The Incorporation Movement.

Ratepayer's Meeting.

An adjourned meeting of the ratepayers of Bradley was held at the house of Mr. John Howgate, the White Cross Inn, Bradley, on Monday evening, to receive the report of the deputation appointed at a previous meeting to wait upon the Huddersfield Improvement Commissioners, on Wednesday week, with respect to an application to the Queen in Council for a charter of incorporation for Huddersfield. The meeting was well attended, S. W. Haigh, Esq., J.P., occupying the chair. Mr. John Hoyle was unanimously appointed secretary. Mr. T. H. Bradbury reported the interview of the deputation with the Commissioners, and informed the meeting of the discussion that took place between the Commissioners and the various deputations as to the advantages to the out-districts in being included with Huddersfield. He pointed out to the meeting the irrelevant and erroneous statements of Mr. Clough, with regard to the mortality of Bradley, and the injudiciousness of that district, which was agricultural, being joined to Huddersfield.

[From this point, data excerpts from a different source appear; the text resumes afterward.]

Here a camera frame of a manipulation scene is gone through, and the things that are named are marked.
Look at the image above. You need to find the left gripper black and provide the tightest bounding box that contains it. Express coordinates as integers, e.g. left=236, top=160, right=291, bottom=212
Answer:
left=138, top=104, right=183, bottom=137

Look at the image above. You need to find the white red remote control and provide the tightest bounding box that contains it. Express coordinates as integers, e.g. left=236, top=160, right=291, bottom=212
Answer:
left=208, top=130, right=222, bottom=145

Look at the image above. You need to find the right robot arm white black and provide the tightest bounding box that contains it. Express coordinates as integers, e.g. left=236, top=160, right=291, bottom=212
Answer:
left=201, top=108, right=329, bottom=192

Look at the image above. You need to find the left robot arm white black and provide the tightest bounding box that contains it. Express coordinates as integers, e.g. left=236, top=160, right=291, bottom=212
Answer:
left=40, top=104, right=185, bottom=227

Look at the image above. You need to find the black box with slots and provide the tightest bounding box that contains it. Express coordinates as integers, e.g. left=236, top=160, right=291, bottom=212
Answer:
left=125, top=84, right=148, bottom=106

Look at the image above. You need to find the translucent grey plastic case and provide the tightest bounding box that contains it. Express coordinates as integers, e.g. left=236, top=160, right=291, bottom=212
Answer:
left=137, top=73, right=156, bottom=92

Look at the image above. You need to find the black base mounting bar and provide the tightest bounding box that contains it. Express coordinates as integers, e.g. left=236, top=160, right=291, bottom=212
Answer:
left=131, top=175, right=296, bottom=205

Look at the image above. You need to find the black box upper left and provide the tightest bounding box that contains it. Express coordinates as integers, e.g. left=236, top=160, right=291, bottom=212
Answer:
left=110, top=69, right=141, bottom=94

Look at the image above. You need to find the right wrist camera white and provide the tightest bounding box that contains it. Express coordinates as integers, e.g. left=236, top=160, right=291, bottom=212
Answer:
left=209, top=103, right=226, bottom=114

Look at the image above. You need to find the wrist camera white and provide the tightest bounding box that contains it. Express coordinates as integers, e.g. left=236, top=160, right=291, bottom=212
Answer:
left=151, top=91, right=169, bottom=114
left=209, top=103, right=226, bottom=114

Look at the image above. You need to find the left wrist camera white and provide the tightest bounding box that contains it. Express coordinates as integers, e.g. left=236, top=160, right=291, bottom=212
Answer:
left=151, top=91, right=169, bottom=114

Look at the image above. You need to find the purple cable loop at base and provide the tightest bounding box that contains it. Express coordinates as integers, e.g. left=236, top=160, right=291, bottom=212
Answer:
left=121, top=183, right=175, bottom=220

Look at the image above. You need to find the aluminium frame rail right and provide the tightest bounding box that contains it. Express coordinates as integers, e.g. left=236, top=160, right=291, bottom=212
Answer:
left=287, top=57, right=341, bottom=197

The Chairman stated that Mr. Clough could not have been "read up" on the mortality returns, or he would have found, from the Registrar General's report up to Christmas last, Bradley was one of the healthiest places in England. The chairman also commented upon the statement of Mr. Commissioner Brook, and denied Bradley being dependent upon Huddersfield.

Mr. Hoyle thought the Huddersfield Commissioners seemed determined to include Bradley, no matter how or by what means.

Mr. Bradbury was convinced of this from a conversation he had had with Mr. Batley, the clerk to the Commissioners, since the meeting.

Mr. Hoyle suggested the meeting should make up its mind what course to pursue, either to join Huddersfield or oppose it thoroughly. He believed if it was stoutly opposed Bradley would not be included. He had, since the previous meeting, been in communication with the Local Government office and Mr. Secretary Walpole, as to the steps requisite to adopt in opposing the Huddersfield Commissioners, and read to the meeting the replies he had received. He then explained the mode of opposition to be adopted by the inhabitants, viz., by petition, &c., to the Queen in Council, which would be considered at the time when the application for the charter was made.

After remarks from Mr. John Cookson, and other ratepayers, the following resolution was unanimously adopted, on the motion of Mr. John Hoyle, seconded by Mr. James Scholes:— "That in the opinion of this meeting it is injudicious for the owners and rate-payers of this district to join the Huddersfield Improvement Commissioners in their intended pplication to the Queen in Council for a charter of incorporation; and that this meeting pledges itself to use all the legitimate means in its power in opposing Bradley being included in such intended charter of incorporation."

The next resolution adopted by the meeting was as follows:— "That this meeting solicit the Local Board of this district to take legal proceedings for opposing the said intended charter of incorporation, so far as concerns the district of Bradley, when the proper time arrives, and that the Local Board pay all monies requisite for such opposition out of the highway rates; and this meeting hereby ledges itself to indemnify the members of the Local Board against any opposition which may be used before the Government auditor, so far as regards the said legal expenses, at the passing of the accounts."

The former deputation, to which the chairman was added, was re-appointed to wait on the Huddersfield Improvement Commissioners at their next meeting on this subject.

A vote of thanks to the chairman concluded the proceedings.